Spécial Cannes (5) – « Oh, Canada » de Paul Schrader, les chemins d’une vie
Esther Heboyan a vu pour vous ce film de la compétition officielle de la 77e édition du Festival International du Film à Cannes. Quel festival intense pour notre experte cinéma...
(Cannes, Esther Heboyan) – Le titre du film reprend le titre de l’hymne national canadien. On pourrait croire qu’il s’agit d’aller chercher une vie meilleure au Canada, autre pays mythique de l’Amérique du nord, autre terre de refuge permettant un nouveau départ dans l’existence. Effectivement, le Canada fut un temps convoité par les conscrits états-uniens qui ne voulaient pas faire la guerre du Vietnam. Paul Schrader, une figure majeure du Nouveau Hollywood, célèbre pour avoir co-signé avec Martin Scorsese le scénario de Taxi Driver (1976), adapte ici le roman Foregone (2021) de Russell Banks et s’intéresse au personnage de Leonard Fife qui, après une visite médicale de l’armée, a fui les États-Unis pour se réfugier au Canada.
Le film s’ouvre par l’arrivée d’une équipe de tournage dans une maison cossue de Montréal. Pour Leonard Fife (Richard Gere), qui a été un documentariste de renom, qui a enseigné la signification des images à ses étudiants, c’est l’heure du bilan, ou de la confession, face à la caméra de deux disciples. Vieux et souffrant d’un cancer en phase terminale, il va accorder une interview en exigeant que sa femme Emma (Uma Thurman), qui n’est autre que son ancienne étudiante, soit présente. Il veut livrer ses vérités sur sa vie passée, ses choix, ses renoncements, au risque de perturber sa dernière épouse. Au risque, aussi, de laisser paraître des failles cognitives, car le vieillard mourant est sous médicaments.
Cependant, Fife prend bientôt les commandes, mène l’interview comme il l’entend, malgré les protestations d’Emma dont le visage frappé par la douleur apparaît en gros plan sur l’écran que fixe son époux (un procédé d’interview inventé par Fife). Les époques, les amours, les lieux et les gens tantôt sont nettement exposés, tantôt se brouillent et se mélangent jusqu’à inclure cette très belle séquence où Fife, d’un âge avancé mais de belle allure, assis sur un tabouret au comptoir d’un café, voit entrer toutes les femmes qu’il a séduites, et peut-être ou sûrement, aimées.
Voix off, flashbacks jusqu’à la décision de prendre la route du Canada (séquence très justement placée en fin de récit), le maintenant dramatique (sans pathos) de Fife affaibli, le noir et blanc, la couleur forment un récit non linéaire mais non déroutant. On saura gré à Paul Schrader de n’avoir pas rajeuni Richard Gere par la magie du numérique et d’avoir confié le rôle de Leonard Fife jeune à l’acteur australien Jacob Elordi. Si Elordi fait exister Fife dans les années 1960, il arrive que Richard Gere vienne prendre sa place dans une scène du passé, comme auprès d’une femme aimée puis abandonnée. Le visage de Gere devient alors un instant d’introspection sans conséquence – pas de regrets, pas de culpabilité. Juste des faits ou les moments d’une vie.

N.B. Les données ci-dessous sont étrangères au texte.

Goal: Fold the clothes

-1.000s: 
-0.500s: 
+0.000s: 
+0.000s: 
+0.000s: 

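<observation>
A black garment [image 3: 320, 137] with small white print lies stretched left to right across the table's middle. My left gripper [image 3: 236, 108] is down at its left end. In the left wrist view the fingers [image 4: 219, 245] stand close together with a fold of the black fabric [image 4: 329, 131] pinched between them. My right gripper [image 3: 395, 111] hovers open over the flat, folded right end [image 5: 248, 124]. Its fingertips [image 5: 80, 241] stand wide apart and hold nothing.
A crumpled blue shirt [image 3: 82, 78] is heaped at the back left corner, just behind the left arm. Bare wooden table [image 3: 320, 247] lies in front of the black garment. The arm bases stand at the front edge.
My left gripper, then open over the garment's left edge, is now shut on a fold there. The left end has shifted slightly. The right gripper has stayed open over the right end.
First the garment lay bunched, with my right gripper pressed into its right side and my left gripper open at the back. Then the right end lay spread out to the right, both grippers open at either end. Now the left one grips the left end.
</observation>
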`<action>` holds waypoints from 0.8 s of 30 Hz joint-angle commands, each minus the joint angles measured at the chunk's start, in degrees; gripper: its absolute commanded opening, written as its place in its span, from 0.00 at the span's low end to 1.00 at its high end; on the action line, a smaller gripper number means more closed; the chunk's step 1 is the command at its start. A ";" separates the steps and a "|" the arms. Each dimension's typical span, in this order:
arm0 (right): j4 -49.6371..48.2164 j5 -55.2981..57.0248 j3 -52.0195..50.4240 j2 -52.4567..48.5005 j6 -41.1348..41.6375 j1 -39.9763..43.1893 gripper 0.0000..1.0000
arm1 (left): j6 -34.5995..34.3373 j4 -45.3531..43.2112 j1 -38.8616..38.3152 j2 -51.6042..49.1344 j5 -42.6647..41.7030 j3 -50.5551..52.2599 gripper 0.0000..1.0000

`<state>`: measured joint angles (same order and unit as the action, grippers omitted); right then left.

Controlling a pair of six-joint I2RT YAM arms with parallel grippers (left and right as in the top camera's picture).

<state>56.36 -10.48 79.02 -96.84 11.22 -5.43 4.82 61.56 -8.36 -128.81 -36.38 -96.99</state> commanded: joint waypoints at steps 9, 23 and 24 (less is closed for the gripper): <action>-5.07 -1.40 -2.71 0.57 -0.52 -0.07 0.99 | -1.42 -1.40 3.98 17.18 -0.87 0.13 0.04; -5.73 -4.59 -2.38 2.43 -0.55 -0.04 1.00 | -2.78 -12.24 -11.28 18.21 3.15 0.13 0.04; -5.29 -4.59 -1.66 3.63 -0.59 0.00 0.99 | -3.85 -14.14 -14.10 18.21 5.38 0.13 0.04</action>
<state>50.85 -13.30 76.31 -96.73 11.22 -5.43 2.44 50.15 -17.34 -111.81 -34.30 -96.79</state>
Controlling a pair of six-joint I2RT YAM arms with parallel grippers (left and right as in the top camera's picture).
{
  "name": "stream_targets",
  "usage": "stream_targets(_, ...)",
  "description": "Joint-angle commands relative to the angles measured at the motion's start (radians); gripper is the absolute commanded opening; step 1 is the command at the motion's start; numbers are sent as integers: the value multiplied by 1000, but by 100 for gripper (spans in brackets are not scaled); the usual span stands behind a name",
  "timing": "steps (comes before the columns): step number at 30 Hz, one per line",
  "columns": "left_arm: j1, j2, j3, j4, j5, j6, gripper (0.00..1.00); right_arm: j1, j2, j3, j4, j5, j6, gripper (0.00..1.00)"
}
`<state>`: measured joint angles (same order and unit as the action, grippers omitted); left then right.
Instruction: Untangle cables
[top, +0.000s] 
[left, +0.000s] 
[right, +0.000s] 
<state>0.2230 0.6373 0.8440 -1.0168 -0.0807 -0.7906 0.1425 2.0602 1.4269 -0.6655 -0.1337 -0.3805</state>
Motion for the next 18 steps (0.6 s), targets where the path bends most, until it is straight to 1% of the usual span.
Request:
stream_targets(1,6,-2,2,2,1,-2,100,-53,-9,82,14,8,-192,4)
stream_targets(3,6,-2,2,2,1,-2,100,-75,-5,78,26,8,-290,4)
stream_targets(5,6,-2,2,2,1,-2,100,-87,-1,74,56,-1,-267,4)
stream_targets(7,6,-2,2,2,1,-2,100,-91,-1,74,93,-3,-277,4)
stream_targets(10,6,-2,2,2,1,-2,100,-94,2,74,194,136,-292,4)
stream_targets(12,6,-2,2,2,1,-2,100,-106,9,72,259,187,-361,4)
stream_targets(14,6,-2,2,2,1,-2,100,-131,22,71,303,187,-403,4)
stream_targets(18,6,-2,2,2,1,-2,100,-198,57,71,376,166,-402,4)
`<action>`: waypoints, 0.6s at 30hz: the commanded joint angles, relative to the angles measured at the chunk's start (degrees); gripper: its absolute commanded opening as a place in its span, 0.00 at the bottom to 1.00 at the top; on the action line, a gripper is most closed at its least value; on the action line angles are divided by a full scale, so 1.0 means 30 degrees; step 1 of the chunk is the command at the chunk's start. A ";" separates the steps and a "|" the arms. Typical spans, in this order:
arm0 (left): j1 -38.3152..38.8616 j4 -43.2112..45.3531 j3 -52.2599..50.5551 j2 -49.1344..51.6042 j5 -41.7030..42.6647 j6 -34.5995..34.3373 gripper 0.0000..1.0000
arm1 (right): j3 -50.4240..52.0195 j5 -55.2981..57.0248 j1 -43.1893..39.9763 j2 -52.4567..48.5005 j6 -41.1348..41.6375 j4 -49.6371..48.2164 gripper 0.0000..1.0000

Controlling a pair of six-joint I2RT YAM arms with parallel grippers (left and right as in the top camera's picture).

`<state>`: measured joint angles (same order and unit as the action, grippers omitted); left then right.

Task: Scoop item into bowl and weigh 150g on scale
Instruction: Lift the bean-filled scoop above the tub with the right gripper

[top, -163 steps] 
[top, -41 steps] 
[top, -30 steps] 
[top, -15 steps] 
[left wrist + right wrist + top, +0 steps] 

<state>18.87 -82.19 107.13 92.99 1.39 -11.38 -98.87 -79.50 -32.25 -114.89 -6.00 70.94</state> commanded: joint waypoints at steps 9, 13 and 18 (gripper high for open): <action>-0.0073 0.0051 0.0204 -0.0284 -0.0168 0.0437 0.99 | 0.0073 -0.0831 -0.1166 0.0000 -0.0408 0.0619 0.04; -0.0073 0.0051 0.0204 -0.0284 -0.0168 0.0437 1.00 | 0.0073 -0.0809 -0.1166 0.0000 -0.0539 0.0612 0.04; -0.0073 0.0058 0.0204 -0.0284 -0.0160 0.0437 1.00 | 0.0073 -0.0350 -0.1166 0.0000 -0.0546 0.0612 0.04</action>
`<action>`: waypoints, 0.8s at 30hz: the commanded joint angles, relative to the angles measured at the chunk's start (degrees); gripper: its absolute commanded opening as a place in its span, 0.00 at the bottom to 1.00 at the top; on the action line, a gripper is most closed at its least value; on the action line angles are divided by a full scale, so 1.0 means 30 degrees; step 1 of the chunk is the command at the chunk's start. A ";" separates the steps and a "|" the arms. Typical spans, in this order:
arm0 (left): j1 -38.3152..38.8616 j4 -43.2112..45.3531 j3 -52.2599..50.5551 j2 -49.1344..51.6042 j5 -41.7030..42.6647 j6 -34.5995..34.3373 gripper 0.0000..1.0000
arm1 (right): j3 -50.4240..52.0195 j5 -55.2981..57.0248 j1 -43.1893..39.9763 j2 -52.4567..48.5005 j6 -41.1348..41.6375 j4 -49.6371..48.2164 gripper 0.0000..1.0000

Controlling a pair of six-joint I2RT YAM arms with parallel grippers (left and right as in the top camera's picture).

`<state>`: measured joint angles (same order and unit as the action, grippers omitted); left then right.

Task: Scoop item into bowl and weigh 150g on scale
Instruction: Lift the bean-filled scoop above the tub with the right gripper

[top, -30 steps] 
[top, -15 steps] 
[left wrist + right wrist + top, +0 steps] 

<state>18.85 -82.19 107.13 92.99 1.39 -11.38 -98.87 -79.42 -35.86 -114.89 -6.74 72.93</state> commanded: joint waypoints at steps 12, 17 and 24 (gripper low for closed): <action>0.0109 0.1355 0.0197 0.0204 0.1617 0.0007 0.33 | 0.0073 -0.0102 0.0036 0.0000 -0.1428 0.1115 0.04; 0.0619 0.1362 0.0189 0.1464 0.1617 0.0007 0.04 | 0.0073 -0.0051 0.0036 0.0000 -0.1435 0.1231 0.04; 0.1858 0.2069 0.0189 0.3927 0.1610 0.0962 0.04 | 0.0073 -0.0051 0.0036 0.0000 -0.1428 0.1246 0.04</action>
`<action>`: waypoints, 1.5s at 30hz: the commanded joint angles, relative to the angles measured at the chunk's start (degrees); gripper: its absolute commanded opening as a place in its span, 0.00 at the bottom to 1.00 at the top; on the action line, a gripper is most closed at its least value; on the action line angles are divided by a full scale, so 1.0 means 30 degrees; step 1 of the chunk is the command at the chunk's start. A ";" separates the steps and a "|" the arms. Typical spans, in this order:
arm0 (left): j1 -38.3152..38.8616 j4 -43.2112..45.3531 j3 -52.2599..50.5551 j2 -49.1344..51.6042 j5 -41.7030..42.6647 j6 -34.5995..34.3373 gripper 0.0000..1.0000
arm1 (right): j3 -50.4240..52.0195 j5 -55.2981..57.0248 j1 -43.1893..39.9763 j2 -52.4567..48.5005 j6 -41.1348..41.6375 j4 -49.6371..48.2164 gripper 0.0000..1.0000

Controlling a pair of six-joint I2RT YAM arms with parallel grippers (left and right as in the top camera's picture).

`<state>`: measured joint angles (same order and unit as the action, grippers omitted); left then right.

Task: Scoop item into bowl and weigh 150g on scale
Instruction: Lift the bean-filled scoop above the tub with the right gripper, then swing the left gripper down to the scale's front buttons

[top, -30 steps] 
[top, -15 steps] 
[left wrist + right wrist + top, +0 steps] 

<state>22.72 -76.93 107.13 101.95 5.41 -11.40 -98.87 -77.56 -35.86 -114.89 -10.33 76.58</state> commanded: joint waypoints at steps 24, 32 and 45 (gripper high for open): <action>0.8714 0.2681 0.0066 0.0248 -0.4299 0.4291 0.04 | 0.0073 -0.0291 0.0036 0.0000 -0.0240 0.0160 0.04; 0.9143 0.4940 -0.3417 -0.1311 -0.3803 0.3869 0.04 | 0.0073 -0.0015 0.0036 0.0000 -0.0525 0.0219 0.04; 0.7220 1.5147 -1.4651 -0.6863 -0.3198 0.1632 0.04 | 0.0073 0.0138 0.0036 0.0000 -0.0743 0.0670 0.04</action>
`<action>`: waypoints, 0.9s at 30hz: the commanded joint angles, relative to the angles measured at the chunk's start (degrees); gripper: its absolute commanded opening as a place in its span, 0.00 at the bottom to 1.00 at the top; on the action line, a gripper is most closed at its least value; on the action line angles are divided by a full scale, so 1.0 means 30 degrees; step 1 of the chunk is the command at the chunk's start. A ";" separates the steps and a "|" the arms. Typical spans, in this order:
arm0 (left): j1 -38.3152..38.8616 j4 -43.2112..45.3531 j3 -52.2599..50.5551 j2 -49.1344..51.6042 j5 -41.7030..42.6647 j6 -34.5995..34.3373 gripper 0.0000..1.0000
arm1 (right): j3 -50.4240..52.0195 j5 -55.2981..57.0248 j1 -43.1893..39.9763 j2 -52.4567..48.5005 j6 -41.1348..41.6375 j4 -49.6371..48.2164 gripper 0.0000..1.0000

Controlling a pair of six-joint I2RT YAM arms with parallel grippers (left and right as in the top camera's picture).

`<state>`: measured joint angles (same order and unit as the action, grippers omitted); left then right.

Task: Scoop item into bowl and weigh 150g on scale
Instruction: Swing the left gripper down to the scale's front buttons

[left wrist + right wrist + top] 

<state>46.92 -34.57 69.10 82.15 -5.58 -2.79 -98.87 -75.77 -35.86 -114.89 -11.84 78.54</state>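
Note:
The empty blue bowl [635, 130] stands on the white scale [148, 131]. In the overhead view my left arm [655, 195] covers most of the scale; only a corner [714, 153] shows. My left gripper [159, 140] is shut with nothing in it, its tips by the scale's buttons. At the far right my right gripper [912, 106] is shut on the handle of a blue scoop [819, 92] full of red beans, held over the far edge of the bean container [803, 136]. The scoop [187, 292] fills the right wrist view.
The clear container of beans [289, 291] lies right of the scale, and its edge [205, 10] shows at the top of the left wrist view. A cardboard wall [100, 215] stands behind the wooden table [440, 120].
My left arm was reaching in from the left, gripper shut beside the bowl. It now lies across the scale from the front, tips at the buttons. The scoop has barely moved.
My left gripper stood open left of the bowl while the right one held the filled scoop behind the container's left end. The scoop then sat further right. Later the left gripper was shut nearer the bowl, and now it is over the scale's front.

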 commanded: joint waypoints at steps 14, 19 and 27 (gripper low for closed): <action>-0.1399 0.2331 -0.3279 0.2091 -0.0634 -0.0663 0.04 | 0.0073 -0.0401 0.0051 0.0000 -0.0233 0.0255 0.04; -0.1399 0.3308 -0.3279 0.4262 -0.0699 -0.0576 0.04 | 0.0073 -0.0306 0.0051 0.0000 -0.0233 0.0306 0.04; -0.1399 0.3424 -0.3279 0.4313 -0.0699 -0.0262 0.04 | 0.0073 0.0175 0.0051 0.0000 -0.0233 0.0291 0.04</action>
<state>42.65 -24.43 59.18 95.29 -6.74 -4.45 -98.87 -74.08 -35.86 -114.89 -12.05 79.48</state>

Passé et présent s’amalgament ou se détachent comme les fragments mobiles d’un kaléidoscope. Après tout, semble dire Paul Schrader, nous sommes des êtres constitués de deux temporalités, le passé et le présent, où les destins bifurquent comme les destinations sur les panneaux routiers. Fife en est venu à oublier l’existence de son fils Cornel qui tente de l’approcher.
Le documentariste Fife devenant l’objet d’un documentaire, on peut dire que Oh, Canada est aussi un film sur la fabrication d’un film, comme Le deuxième acte de Quentin Dupieux qui a été projeté à la cérémonie d’ouverture du Festival. Chez Schrader, l’équipe de tournage, face à son sujet et tenue par un contrat apparemment important, est prête à tout pour obtenir le meilleur document et peut-être récolter une part de gloire sur les traces du maître agonisant.
Richard Gere, dont la carrière d’acteur a été lancée par American Gigolo (1980) de Paul Schrader, fournit un jeu intéressant. Uma Thurman semble sous employée. Jacob Elordi reste une image, souvent à distance de la caméra. La musique de Phosphorescent ajoute de la mélancolie au film.